It’s great that people are kicking the tires of various clouds, but let’s be careful to make sure our testing is rigorous and makes sense for the environment.  If you have questions about how to measure performance on clouds, please send them to us.  Or if you’re a performance and virtualization system guru and have some knowledge to share, please do so.

We always want to improve our cloud and take seriously any feedback that shows a real problem, but in this case the test needs tweaking, not GoGrid.

6 Responses to “Measuring the Performance of Clouds – GoGrid”

  1. raditha says:

    You have perhaps not noticed that I have done the tests three times exactly as specified by the hdparm man page. While I agree with you that it may not be the best tool for testing virtual hard drives, it certainly does give a fair indication.

    I think you have also missed the fact that I have not condemned your service but ended my blog posts suggesting that readers should try it out.

    Amazon AWS documentation actually suggests that you do your own benchmarking, so you will not be breaking their agreement if you did that (unless of course their agreement says, competitors may not sign up for our services :-) )

    all the best

  2. randybias says:

    Raditha,

    Thanks for following up. We appreciate your support of the GoGrid service. It's important to us as a business to identify and respond to blog postings like yours. In this case we felt the methodology you used may not fairly represent GoGrid's performance and we wanted to present our case.

    Open debates like this are what the Internet is about. :) We still have some concerns with the methodology that you used, but recognize that you put some effort into trying to make it fair.

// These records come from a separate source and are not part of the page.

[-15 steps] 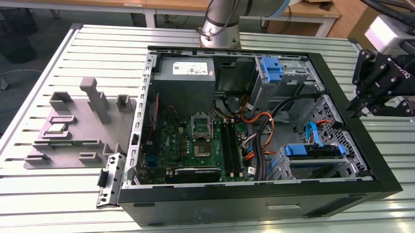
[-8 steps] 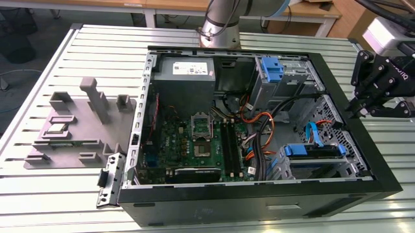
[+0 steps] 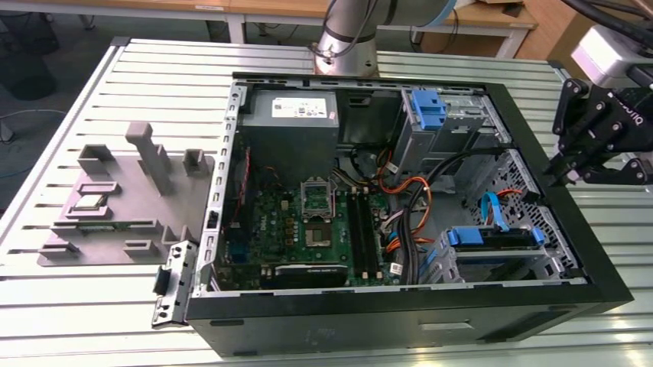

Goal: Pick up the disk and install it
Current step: 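Insert the second disk wire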

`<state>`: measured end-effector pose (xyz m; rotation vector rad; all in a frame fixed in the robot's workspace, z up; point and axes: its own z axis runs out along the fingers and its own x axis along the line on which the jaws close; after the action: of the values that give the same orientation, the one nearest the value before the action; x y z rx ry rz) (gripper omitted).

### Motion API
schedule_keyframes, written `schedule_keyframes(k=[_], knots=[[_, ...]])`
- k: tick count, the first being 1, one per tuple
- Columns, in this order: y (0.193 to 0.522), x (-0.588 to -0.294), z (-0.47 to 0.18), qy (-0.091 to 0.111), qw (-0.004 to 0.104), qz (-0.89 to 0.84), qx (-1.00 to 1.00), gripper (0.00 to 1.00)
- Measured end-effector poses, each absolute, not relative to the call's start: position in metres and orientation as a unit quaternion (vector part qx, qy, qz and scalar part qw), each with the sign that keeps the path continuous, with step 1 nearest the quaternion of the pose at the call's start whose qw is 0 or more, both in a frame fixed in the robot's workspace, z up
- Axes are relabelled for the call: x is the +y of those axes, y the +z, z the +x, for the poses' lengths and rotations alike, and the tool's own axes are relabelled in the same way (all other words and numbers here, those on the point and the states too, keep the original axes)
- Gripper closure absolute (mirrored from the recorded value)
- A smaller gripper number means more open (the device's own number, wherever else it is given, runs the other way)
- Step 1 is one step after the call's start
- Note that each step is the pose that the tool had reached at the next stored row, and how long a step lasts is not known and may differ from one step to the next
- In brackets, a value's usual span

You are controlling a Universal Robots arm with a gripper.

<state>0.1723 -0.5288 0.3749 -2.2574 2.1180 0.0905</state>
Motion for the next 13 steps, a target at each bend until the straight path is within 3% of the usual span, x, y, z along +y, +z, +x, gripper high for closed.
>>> schedule_keyframes(k=[13], knots=[[0.3754,-0.5289,0.1723,0.029,0.022,-0.729,0.684,0.77]])
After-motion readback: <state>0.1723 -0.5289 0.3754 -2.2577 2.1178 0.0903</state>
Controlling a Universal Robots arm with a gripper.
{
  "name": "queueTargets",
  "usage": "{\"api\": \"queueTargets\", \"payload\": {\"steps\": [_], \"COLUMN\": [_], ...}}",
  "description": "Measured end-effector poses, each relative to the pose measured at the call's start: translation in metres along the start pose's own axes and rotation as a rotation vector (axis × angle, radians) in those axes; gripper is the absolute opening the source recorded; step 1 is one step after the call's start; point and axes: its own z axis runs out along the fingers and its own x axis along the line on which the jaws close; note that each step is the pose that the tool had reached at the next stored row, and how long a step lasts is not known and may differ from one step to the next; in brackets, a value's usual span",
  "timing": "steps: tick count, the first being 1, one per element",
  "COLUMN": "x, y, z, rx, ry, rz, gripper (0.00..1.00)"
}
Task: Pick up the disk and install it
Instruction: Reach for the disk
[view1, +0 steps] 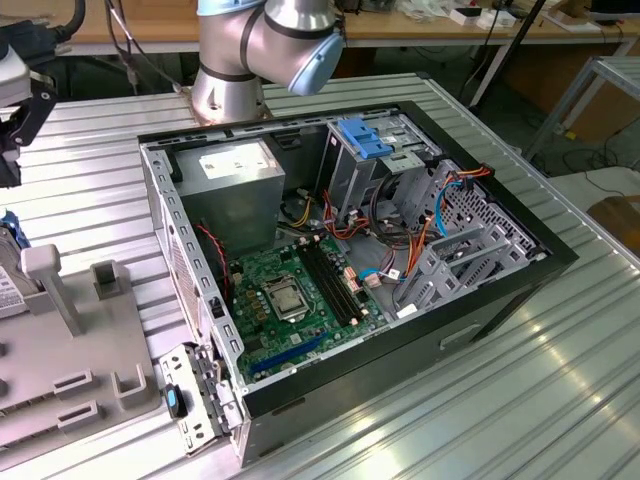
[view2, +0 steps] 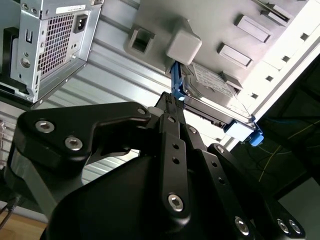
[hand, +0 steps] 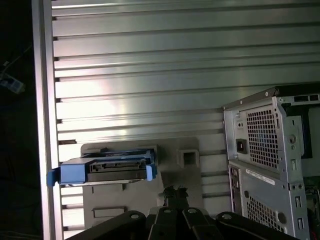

    Would be happy to work with you on an update to your posting that perhaps uses a few different measures of performance (bonnie++, iozone, dd, and perhaps vmmark?) to compare disk subsystems.

    Best,

    –Randy

  3. Yoav says:

    Fact is I have been using GoGrid for over 6 month and it's true.
    IO performance can sometimes get so bad the entire system is slowed down to a crawl.

    The really sad thing is that GoGrid denies such a problem and the good people in Banglore have no idea what they are doing.

    Answers from GoGrid regarding this phenomena range from "delete you server and create a new one so you'll get a new node", to "the system was just fine when we looked at it"

    So Randy, I invite you to log on to my server and see first hand how i/o performance is indeed a very serious issue at GoGrid.

    Personally, I'm just waiting to have time to migrate my system out of here.

    • While I can't address your server environment directly, nor what you have configured therein, the point of the article was to outline other ways of potentially testing a cloud server.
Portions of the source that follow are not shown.